杏ちゃむ 本当に。ただ、断片的な記憶はあるのですが、体系だっていないんですよね。私が中1か中2のとき、両親があっけなく離婚するんです。母がひとりで買ったマンションに引き取られることになったんですが、そこで母と長く一緒にいることはありませんでした。
児童相談所に一時預かりで保護されたり、地元の先輩と同棲したり、ヤンキーのシェアハウスみたいな場所に居た時期もあったり……。その時系列が思い出せないんです。ただ、普通の中学生みたいに、母と2人で暮らしている家から通学した期間は極めて短かったと思います。
――高校受験は何とかなったのでしょうか。
杏ちゃむ 中学卒業を目の前にして、ニュージーランドに留学することになったんです。
――児童相談所やヤンキーとのシェアハウスなど、混沌とした生活から、中学卒業前に突然ニュージーランドへ留学することになった……。どのような経緯があったのでしょうか。

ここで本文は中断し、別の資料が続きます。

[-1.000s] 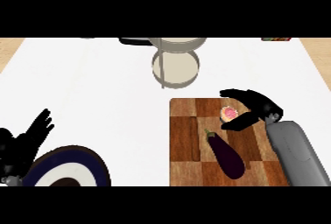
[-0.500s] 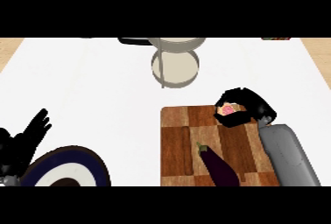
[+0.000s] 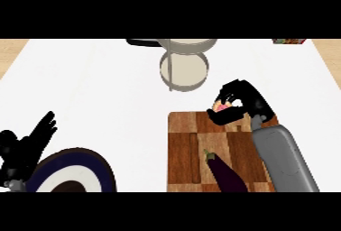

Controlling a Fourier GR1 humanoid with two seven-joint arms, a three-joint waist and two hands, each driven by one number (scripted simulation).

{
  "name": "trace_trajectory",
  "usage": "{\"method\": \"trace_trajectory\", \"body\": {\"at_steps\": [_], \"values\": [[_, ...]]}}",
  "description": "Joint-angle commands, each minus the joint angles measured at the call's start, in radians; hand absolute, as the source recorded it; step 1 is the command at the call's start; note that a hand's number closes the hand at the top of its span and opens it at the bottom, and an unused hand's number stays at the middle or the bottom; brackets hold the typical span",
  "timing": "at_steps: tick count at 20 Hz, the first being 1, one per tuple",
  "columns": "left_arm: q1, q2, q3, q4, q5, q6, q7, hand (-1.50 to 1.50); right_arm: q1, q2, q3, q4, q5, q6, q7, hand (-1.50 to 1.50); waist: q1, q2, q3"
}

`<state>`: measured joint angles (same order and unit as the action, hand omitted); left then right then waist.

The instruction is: Pick the cupcake from the cutting board and place it in the tiered basket

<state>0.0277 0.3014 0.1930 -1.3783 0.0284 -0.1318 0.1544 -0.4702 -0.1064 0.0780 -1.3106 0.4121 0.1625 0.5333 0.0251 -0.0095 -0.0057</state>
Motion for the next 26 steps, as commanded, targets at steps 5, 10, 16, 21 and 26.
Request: {"method": "trace_trajectory", "body": {"at_steps": [5, 10, 16, 21, 26], "values": [[-0.04, -0.005, -0.049, 0.012, -0.019, -0.027, 0.017, 0.0, -0.285, 0.104, 0.279, 0.004, 0.359, -0.174, 0.316, 1.5, 0.106, -0.013, -0.02], [-0.054, -0.008, -0.067, 0.021, -0.03, -0.032, 0.028, 0.0, -0.481, 0.106, 0.39, 0.034, 0.536, -0.235, 0.585, 1.5, 0.115, -0.017, -0.013], [-0.091, -0.031, -0.089, 0.015, -0.041, -0.02, 0.032, 0.0, -0.69, 0.106, 0.455, 0.12, 0.615, -0.275, 0.812, 1.5, 0.149, 0.005, -0.006], [-0.111, -0.03, -0.092, 0.045, -0.042, -0.03, 0.027, 0.0, -0.834, 0.106, 0.437, 0.185, 0.608, -0.28, 0.893, 1.5, 0.15, 0.015, -0.005], [-0.126, -0.042, -0.084, 0.049, -0.046, -0.005, 0.025, 0.0, -0.922, 0.106, 0.414, 0.305, 0.633, -0.354, 0.903, 1.5, 0.136, 0.027, -0.003]]}}
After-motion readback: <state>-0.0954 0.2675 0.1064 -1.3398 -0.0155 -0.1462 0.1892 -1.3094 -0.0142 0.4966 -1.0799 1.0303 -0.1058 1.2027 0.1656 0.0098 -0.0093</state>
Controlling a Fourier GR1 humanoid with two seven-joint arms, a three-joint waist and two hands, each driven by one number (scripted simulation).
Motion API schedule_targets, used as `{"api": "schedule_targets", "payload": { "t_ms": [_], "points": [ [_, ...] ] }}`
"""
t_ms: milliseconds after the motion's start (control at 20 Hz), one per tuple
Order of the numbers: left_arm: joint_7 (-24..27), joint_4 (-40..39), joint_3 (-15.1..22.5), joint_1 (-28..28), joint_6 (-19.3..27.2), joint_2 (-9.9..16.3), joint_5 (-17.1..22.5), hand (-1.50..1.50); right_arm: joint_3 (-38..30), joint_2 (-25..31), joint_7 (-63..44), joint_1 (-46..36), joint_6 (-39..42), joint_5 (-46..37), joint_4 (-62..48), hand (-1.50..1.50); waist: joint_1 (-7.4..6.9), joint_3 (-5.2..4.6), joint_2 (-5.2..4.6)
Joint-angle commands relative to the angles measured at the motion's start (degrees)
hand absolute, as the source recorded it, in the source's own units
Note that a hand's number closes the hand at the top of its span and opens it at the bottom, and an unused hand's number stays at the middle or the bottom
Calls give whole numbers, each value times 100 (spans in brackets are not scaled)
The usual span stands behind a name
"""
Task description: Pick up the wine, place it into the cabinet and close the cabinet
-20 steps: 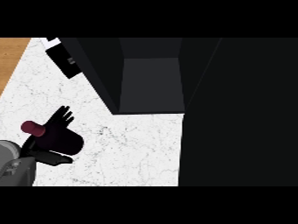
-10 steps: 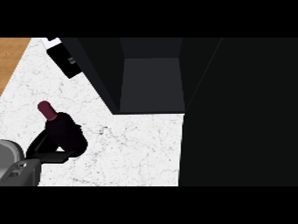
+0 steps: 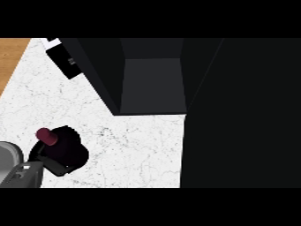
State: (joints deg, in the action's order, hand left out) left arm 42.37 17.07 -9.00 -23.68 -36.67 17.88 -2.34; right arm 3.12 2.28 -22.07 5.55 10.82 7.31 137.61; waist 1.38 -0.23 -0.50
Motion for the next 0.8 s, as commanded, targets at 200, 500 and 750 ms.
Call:
{"api": "schedule_targets", "payload": {
  "t_ms": [200, 500, 750],
  "points": [
    [952, 130, -255, 405, 345, -545, 324, 150, -320, 103, -57, -103, -9, 189, -24, -150, -99, 16, 37],
    [1689, 729, -506, 1583, 1033, -1074, 742, 150, -226, 36, 9, 152, 5, 97, -3, -150, -183, 22, 64],
    [1021, 1922, -250, 1903, 611, -1217, 1042, 150, -364, 24, 273, 225, 96, 223, -113, -150, -212, 40, 87]
  ]
}}
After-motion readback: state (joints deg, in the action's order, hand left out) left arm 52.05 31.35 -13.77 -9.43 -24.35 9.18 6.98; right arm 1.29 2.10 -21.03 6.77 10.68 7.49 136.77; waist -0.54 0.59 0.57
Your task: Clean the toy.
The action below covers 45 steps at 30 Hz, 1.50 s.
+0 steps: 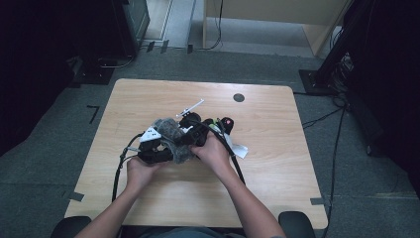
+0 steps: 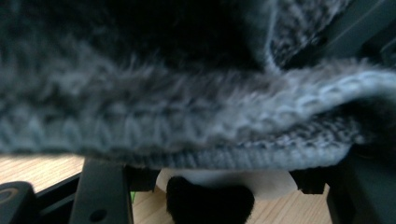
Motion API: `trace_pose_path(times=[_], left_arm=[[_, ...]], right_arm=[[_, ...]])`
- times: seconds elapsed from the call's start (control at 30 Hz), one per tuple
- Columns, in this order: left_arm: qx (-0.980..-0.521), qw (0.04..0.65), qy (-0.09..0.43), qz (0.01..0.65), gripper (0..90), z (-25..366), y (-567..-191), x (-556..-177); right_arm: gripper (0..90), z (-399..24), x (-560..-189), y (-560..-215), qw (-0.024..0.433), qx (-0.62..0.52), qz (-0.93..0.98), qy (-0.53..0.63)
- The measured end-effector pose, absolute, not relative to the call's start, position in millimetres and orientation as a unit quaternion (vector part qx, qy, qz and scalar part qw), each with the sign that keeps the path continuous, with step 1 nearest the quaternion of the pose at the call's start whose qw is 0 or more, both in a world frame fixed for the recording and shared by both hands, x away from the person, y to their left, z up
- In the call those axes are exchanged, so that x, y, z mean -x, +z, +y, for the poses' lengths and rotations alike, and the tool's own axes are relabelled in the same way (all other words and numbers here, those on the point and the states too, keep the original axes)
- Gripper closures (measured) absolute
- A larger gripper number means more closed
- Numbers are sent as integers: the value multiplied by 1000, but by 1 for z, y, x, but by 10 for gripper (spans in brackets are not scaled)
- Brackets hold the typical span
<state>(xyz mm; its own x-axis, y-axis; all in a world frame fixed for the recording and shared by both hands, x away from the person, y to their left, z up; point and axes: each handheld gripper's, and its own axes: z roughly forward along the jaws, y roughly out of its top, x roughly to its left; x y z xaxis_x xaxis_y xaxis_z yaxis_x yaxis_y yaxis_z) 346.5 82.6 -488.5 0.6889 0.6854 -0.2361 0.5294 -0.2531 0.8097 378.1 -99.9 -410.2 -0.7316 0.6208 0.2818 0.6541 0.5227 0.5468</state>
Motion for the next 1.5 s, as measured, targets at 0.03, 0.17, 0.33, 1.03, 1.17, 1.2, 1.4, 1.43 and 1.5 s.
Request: trace_pose_path(times=[0.03, 0.17, 0.33, 1.03, 1.17, 1.2, 1.4, 1.43, 1.5], left_arm=[[-790, 467, 78, 390, 405, 82, -487, -347], [-798, 459, 80, 383, 421, 80, -485, -349], [-794, 464, 73, 386, 422, 80, -486, -350], [-797, 462, 74, 381, 423, 78, -487, -350], [-798, 462, 75, 380, 423, 78, -487, -350], [-798, 462, 75, 379, 422, 78, -487, -350], [-798, 462, 75, 380, 422, 78, -487, -350], [-799, 462, 75, 379, 423, 78, -487, -350], [-800, 460, 77, 378, 422, 78, -487, -349]], right_arm=[[782, -100, -378, -410, 22, 363, -873, -324], [787, -108, -377, -411, 17, 360, -873, -329], [787, -123, -375, -410, 19, 363, -871, -331], [787, -181, -363, -402, 15, 391, -842, -371], [786, -197, -363, -403, 17, 406, -833, -374], [786, -201, -363, -403, 16, 409, -833, -373], [789, -223, -365, -406, 15, 433, -823, -368], [789, -227, -366, -408, 15, 437, -820, -369], [789, -232, -367, -412, 26, 439, -816, -376]])
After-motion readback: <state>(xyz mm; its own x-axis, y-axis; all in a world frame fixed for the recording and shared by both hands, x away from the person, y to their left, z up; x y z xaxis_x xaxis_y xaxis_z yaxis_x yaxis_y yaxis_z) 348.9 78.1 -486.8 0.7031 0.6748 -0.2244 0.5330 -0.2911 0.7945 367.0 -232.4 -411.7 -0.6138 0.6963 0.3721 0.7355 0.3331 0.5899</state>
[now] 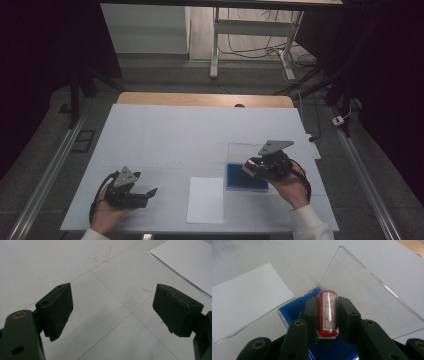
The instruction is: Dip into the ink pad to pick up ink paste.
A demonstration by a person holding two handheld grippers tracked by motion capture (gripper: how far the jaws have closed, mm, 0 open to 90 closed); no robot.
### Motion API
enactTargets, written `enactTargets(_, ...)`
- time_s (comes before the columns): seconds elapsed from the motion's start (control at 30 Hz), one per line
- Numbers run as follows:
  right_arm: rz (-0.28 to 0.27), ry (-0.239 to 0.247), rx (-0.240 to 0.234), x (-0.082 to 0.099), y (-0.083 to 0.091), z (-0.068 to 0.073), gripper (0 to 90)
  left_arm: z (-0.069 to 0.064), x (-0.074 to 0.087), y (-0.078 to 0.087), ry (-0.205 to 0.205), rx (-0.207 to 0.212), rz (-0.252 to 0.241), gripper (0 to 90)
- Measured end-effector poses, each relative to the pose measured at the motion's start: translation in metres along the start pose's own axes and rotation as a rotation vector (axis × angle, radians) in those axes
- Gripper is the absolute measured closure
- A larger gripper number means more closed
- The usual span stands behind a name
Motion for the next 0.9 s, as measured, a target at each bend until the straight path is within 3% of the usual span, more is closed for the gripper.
enactTargets(0.37,0.050,0.004,0.006,0.008,-0.013,-0.001,70.7,0.000,0.001,0.000,-0.004,-0.001,0.006,17.2)
enactTargets(0.9,0.076,-0.004,0.006,0.013,-0.021,-0.003,70.6,-0.001,0.002,-0.001,-0.008,0.004,0.017,17.7)
Point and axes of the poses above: each handheld gripper's, and its own axes: y roughly backward along the jaws, x roughly out of its underside, z roughly to its left, the point moved 5 cm from there along -y, roughly forward along the jaws, and after that the axes turned 1 degree about x, right-handed, at the moved point
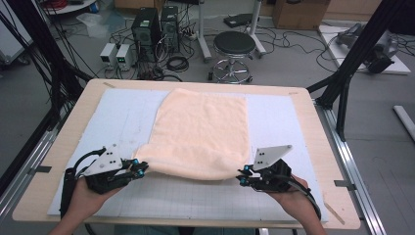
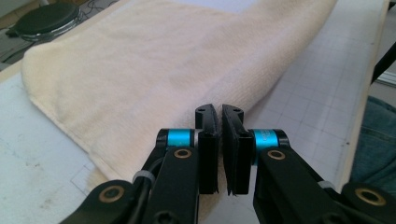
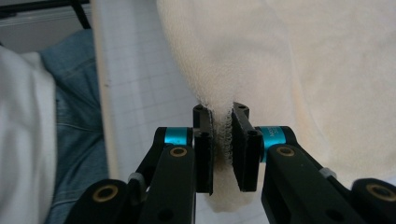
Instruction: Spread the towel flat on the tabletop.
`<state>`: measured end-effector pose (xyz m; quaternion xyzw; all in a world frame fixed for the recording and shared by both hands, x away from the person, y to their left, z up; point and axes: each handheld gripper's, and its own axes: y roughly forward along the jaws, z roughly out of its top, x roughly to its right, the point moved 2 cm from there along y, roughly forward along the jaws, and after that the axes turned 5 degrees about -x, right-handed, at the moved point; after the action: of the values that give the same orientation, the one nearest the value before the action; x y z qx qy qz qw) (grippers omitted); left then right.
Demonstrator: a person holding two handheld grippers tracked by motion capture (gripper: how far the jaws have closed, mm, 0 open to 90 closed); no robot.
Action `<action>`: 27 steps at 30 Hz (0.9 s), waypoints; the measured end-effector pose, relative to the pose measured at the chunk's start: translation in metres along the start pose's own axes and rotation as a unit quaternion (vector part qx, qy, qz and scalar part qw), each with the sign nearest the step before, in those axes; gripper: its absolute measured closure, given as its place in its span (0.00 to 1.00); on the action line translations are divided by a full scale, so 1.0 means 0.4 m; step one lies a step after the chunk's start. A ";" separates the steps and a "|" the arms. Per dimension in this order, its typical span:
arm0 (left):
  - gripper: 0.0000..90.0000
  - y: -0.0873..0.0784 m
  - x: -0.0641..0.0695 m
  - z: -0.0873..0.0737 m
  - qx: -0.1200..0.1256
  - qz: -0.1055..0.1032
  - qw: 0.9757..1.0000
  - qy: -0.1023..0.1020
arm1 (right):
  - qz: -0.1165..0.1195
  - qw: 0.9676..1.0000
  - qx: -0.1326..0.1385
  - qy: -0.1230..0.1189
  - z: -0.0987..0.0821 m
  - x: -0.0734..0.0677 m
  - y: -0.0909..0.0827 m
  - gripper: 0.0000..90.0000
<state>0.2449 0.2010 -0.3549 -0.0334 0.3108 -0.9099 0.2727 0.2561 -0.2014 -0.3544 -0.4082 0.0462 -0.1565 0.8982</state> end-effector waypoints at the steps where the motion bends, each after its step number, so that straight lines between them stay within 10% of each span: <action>1: 0.94 -0.002 -0.005 0.005 0.000 0.004 1.000 0.002 | 0.006 1.000 0.001 -0.001 0.007 -0.004 -0.006 0.90; 7: 0.94 0.112 -0.149 0.045 -0.007 0.042 0.998 -0.047 | -0.043 0.999 -0.022 0.019 0.041 0.111 0.022 0.91; 10: 0.92 0.200 -0.262 0.066 -0.007 0.068 0.991 -0.116 | -0.084 0.995 -0.014 0.054 0.069 0.233 0.057 0.90; 14: 0.74 0.234 -0.320 0.067 -0.014 0.094 0.985 -0.144 | -0.106 0.987 -0.013 0.118 0.078 0.362 0.085 0.75; 19: 0.68 0.206 -0.281 0.019 -0.012 0.061 0.990 -0.126 | -0.090 0.990 0.006 0.106 0.060 0.342 0.081 0.71; 27: 0.65 0.211 -0.165 -0.086 -0.046 0.000 0.995 -0.090 | -0.052 0.998 0.001 0.032 0.007 0.193 0.123 0.66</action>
<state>0.3331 0.1985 -0.4246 -0.1278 0.3265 -0.8881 0.2973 0.3416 -0.1935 -0.3856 -0.4041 0.0533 -0.2160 0.8872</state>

杏ちゃむ 昔から「英語だけは将来役に立つから」と、3歳くらいから英会話をはじめ色々な教室に両親が通わせてくれていたんです。中学時代、あまり学校に通えていなかったので、普通に受験できる高校も内申点もなくて……。留学費用もすべて親が負担してくれたんですよね。今振り返ると、本当に迷惑をかけてばかりでしたね。
――現地での生活はどうでしたか?
杏ちゃむ 英語だけはわりとちゃんと学んでいたので熱心に勉強を頑張ったのですが、ホストファミリーから「この子のメンタルは大丈夫なのか?」と思われてしまったらしく、結局帰国することになりました。
――なぜメンタル面を心配されたのでしょうか
杏ちゃむ 当時の私は、肩から手首までぎっしりとアームカットやリストカットの痕があったんです。留学した時点では自傷行為を辞めていましたが、傷跡はなかなか消えないうえに、海外は、日本よりも自傷行為に対してナイーヴですしね。
――それほどたくさん手首を切っていた。
杏ちゃむ 切りました。母は私の傷を見ても通常通りに仕事に行きましたが、地元の友人たちは心配してくれたんですよね。身体を刻めば関心を持たれたり、心配してもらえることを学んでしまったので、当時は頻繁に腕を切っては血を流していました。そのうち、流れてくる血に抵抗もなくなり、どちらかといえば落ち着くようにさえなっていきました。